## [Data]
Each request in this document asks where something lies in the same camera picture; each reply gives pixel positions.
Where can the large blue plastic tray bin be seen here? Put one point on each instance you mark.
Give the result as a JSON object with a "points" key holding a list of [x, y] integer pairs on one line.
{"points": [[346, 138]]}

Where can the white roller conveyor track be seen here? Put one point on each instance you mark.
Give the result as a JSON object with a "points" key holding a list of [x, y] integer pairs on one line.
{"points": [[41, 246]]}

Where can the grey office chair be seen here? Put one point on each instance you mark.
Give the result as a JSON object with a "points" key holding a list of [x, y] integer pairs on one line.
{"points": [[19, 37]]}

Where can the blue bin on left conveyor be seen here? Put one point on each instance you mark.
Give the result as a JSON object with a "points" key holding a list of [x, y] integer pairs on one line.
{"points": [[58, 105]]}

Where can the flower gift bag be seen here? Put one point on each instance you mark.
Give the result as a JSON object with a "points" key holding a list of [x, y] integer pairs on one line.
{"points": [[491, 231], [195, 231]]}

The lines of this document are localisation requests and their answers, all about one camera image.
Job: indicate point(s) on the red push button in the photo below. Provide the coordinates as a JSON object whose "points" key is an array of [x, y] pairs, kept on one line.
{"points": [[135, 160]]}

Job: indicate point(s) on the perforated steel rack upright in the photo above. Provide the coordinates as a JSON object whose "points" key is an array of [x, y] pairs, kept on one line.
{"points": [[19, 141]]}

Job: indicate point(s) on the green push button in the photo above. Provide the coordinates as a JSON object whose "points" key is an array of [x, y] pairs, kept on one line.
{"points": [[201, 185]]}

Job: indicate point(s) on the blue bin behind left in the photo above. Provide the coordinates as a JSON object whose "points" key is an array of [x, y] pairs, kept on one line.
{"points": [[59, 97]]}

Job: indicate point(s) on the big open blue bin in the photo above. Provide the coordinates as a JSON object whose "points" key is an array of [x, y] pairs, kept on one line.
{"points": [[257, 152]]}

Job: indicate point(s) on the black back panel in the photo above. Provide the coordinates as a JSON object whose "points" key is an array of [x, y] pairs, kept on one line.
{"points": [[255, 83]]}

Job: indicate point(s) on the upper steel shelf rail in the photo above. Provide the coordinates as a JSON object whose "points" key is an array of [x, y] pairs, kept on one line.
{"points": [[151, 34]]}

## [Task directions]
Find the lines of the listing that contain the string "camera" and give how many there are, with no other words.

## [Your solution]
2